=== Work instruction ===
In the entries that follow, the line with "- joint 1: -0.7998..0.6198" opens the range and the line with "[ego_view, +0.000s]" closes it; repeat that range exactly, both lines included.

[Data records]
________
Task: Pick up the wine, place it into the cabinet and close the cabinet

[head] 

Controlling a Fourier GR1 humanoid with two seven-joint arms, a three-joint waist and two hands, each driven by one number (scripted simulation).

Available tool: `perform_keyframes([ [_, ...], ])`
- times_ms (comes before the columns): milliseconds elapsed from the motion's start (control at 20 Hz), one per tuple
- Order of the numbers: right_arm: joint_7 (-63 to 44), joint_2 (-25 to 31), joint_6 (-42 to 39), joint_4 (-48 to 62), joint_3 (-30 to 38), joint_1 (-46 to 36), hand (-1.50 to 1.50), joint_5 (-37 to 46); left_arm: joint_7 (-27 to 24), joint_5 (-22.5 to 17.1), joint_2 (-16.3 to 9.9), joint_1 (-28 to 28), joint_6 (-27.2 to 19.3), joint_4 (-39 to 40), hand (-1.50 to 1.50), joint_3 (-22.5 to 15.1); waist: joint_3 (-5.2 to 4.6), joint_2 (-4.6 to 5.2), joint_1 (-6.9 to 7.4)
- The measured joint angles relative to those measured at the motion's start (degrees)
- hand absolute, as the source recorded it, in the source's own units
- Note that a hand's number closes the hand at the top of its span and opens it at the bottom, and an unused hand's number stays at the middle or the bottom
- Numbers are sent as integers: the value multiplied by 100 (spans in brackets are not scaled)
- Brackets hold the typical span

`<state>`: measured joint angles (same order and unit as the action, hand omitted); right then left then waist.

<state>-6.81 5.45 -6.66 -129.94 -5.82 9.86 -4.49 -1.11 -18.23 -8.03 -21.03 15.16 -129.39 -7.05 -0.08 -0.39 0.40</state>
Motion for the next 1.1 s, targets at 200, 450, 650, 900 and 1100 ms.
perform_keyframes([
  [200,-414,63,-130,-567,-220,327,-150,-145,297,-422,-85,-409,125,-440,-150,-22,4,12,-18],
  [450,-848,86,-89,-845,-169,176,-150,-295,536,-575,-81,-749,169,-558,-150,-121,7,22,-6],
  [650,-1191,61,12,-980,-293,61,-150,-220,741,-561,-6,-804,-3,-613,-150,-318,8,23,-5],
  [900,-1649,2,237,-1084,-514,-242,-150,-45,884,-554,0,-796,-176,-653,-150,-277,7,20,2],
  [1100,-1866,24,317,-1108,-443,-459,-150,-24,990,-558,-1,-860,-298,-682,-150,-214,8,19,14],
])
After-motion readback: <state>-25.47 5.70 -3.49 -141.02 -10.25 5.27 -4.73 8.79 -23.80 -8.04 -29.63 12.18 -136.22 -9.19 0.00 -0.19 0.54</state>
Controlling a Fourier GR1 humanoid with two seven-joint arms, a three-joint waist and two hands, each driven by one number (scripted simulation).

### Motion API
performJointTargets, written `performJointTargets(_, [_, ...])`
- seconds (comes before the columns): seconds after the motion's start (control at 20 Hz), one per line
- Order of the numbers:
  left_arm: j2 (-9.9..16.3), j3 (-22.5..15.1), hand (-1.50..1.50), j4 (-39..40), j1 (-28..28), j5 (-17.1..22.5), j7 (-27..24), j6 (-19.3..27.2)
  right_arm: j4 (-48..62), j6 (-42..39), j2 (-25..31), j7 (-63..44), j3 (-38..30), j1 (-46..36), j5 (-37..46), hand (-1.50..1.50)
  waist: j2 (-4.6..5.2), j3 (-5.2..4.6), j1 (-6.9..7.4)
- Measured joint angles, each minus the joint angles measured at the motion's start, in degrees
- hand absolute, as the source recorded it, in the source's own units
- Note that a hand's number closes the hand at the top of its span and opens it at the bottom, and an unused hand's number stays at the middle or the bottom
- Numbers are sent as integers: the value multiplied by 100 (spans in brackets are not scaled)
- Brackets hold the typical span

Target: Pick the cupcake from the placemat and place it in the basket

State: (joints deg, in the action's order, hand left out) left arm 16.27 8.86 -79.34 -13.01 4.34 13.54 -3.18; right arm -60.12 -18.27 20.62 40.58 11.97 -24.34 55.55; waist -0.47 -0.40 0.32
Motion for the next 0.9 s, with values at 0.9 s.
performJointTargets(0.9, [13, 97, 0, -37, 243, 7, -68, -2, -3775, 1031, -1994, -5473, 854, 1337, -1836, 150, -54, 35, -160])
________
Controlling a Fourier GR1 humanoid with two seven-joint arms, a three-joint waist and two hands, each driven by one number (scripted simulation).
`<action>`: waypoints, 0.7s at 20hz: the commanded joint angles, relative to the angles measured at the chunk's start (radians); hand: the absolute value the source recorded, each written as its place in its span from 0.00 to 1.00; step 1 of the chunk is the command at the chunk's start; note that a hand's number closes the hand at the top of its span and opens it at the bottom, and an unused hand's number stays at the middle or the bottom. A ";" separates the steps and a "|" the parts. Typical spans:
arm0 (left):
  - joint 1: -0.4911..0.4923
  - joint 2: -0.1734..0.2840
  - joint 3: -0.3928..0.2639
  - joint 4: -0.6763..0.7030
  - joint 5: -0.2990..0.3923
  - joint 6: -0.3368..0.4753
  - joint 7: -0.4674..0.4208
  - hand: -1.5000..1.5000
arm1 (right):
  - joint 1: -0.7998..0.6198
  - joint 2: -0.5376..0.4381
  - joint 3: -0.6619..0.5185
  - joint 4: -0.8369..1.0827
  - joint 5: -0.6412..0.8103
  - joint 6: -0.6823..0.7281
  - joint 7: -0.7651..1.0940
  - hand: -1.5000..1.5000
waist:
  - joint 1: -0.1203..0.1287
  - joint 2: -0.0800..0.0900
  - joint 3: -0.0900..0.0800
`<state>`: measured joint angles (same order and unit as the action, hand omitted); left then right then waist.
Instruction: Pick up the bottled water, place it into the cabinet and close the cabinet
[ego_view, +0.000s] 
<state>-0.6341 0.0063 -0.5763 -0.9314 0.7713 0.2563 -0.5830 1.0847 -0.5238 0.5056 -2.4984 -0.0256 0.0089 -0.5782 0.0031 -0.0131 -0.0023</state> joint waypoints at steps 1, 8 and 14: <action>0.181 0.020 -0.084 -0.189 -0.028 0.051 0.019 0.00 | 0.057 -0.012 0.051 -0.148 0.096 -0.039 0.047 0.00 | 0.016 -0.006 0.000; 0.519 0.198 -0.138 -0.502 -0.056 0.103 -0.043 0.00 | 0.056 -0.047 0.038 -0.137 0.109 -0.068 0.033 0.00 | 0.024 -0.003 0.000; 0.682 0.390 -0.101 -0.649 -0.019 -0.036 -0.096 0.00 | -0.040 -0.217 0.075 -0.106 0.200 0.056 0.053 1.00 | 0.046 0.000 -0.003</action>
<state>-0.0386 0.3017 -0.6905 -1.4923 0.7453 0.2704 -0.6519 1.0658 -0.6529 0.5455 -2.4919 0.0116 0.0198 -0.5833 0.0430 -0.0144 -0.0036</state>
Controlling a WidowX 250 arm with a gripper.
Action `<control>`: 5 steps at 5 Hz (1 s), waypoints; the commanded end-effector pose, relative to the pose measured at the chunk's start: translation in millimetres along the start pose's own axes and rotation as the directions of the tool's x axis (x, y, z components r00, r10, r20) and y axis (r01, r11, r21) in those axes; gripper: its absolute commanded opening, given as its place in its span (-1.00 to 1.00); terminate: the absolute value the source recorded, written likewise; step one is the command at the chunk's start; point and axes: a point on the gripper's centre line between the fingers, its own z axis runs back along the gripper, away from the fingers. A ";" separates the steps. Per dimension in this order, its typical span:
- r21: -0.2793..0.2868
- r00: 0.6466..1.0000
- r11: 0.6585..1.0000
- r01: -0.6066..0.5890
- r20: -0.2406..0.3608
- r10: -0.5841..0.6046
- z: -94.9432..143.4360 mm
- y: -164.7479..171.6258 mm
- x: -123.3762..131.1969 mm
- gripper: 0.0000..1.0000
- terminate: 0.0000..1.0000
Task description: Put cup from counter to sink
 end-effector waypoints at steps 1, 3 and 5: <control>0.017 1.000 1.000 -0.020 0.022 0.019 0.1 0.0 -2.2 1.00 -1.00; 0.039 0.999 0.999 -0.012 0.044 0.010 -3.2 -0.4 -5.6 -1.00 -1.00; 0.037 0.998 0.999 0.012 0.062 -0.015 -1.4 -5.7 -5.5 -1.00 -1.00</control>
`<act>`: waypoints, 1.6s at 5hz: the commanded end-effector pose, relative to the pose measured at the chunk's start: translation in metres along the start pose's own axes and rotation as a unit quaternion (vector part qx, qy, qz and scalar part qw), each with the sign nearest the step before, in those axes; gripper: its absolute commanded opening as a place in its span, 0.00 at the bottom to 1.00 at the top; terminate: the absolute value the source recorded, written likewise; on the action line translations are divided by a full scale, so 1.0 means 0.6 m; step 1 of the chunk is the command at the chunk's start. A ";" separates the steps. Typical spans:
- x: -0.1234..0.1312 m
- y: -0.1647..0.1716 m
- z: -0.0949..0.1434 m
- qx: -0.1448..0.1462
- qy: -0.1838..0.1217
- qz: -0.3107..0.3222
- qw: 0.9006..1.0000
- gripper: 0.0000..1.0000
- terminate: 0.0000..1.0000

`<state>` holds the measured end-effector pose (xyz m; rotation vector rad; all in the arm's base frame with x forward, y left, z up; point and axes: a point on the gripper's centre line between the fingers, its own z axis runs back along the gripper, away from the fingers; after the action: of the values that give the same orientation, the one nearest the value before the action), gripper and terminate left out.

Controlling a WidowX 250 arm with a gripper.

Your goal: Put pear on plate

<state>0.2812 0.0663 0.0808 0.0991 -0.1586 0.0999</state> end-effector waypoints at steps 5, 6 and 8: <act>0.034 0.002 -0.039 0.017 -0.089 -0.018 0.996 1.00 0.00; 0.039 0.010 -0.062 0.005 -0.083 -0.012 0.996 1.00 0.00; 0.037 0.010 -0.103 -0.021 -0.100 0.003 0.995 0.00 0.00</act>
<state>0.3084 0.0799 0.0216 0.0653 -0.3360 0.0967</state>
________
=== Reply ===
  - joint 1: -0.7998..0.6198
  - joint 2: -0.5376..0.4381
  - joint 3: -0.6619..0.5185
  - joint 4: -0.8369..1.0827
  - joint 5: -0.6412..0.8103
  - joint 6: -0.6823..0.7281
  - joint 7: -0.7651..1.0940
  - hand: -1.5000..1.5000
waist:
  - joint 1: -0.1203..0.1287
  - joint 2: -0.0800..0.0900
  - joint 3: -0.0900..0.0800
`<state>`: measured joint angles (same order and unit as the action, hand omitted); left then right then waist.
Instruction: Pick up the bottled water, place it into the cabinet and close the cabinet
[ego_view, +0.000s] 

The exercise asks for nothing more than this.